Nate had two rockets to shoot off today. DRC purchased three engines with the agreement that he would use them as a group project at the Center. We used the first engine last week, with great success. The rocket came down with nary a scratch.
Hannah and Conagher were here as well on this beautiful, blue sky, warm kind of day. Perfect for blasting small bits of cardboard into the great blue beyond.
Nate put the finishing touches on the small rocket and we headed out to the SLU playing fields. He connected all the wires and sent the small rocket up first...one wing came off in flight, the parachute detached from the rocket and a second wing broke off on impact. Despite an extensive search of the fields we did not recover the wing. They did find the parachute though.
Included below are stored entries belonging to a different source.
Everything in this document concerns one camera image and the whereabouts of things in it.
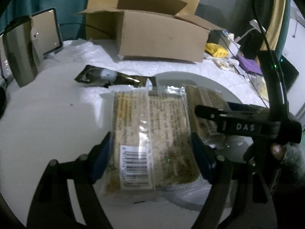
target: teal curtain
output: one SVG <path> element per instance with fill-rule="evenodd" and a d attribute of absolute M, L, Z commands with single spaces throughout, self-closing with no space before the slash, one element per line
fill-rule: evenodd
<path fill-rule="evenodd" d="M 30 15 L 51 7 L 56 8 L 58 23 L 84 23 L 77 12 L 87 7 L 88 0 L 12 0 L 0 18 L 0 30 L 15 17 Z M 63 40 L 85 38 L 85 28 L 80 25 L 65 25 L 60 29 Z"/>
<path fill-rule="evenodd" d="M 275 54 L 278 60 L 280 60 L 281 58 L 288 34 L 289 21 L 290 21 L 290 1 L 291 0 L 286 0 L 280 35 L 279 35 L 278 43 L 275 48 Z"/>

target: white cloth
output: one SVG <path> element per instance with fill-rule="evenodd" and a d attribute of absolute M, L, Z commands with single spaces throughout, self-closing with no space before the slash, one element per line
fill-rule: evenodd
<path fill-rule="evenodd" d="M 113 41 L 65 42 L 62 51 L 45 59 L 32 83 L 19 88 L 14 81 L 9 86 L 8 106 L 0 120 L 0 189 L 23 224 L 48 161 L 53 158 L 59 162 L 74 160 L 88 153 L 110 130 L 111 105 L 107 89 L 86 88 L 74 81 L 86 64 L 132 75 L 191 72 L 220 83 L 243 103 L 262 105 L 243 77 L 222 71 L 208 60 L 193 64 L 120 61 Z M 76 217 L 82 222 L 73 192 L 71 197 Z M 190 228 L 198 216 L 198 212 L 182 209 L 168 201 L 131 207 L 105 204 L 104 209 L 114 228 L 125 229 Z"/>

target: black snack wrapper
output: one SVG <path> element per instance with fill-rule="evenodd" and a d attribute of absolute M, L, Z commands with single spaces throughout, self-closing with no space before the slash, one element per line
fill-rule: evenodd
<path fill-rule="evenodd" d="M 78 83 L 108 88 L 111 85 L 132 85 L 138 87 L 156 87 L 155 77 L 129 76 L 106 68 L 86 65 L 75 78 Z"/>

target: barcode
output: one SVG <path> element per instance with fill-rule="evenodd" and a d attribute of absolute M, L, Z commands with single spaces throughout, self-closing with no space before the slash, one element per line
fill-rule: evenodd
<path fill-rule="evenodd" d="M 152 189 L 148 149 L 122 145 L 120 149 L 120 181 L 122 190 Z"/>

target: plastic wrap
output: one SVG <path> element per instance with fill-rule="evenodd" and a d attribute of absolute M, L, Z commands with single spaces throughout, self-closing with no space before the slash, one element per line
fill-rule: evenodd
<path fill-rule="evenodd" d="M 187 85 L 185 87 L 188 101 L 188 114 L 190 128 L 196 132 L 200 139 L 211 148 L 222 149 L 229 145 L 240 145 L 244 142 L 243 136 L 228 136 L 217 132 L 216 123 L 210 120 L 198 118 L 195 115 L 195 107 L 204 105 L 230 111 L 228 103 L 223 99 L 221 92 L 203 87 Z"/>
<path fill-rule="evenodd" d="M 101 195 L 116 201 L 155 198 L 157 190 L 196 181 L 184 89 L 114 93 L 113 149 Z"/>
<path fill-rule="evenodd" d="M 231 207 L 234 203 L 237 181 L 232 180 L 225 203 L 225 207 Z M 201 211 L 209 196 L 212 185 L 200 175 L 199 178 L 188 184 L 172 185 L 166 187 L 162 193 L 170 202 L 194 211 Z"/>
<path fill-rule="evenodd" d="M 114 70 L 86 65 L 77 75 L 75 81 L 92 86 L 102 86 L 108 88 L 111 85 L 130 85 L 135 88 L 156 87 L 155 77 L 129 76 Z"/>

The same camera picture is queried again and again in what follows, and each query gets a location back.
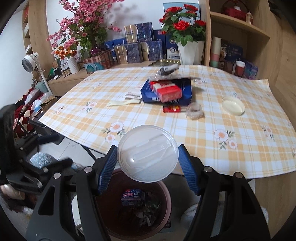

Unfortunately the 'fun' only lasted for a few minutes. Now Nate has two broken rockets. I suggested that he could use the left over balsa wood to create a new wing and replace the one he lost. He tried that, but it cracked. Then I said, I wonder if you can make a rocket from everyday items----I should mention the two huge totes filled with assorted cardboard, plastic, and metal containers that I save just in case they can be used for something---
He proceeded to spend time looking it up on YouTube and then proclaimed "I can make a rocket just from the engines." And, began to explain exactly, how it would work. But in the process interrupted himself at least two or three with other great ideas.
This is self-directed learning in a nutshell! He was a bit depressed about his broken rockets. I (as the facilitator) made an observation and asked the "I wonder" question, stood back, watched the process and said that is awesome every once in a while.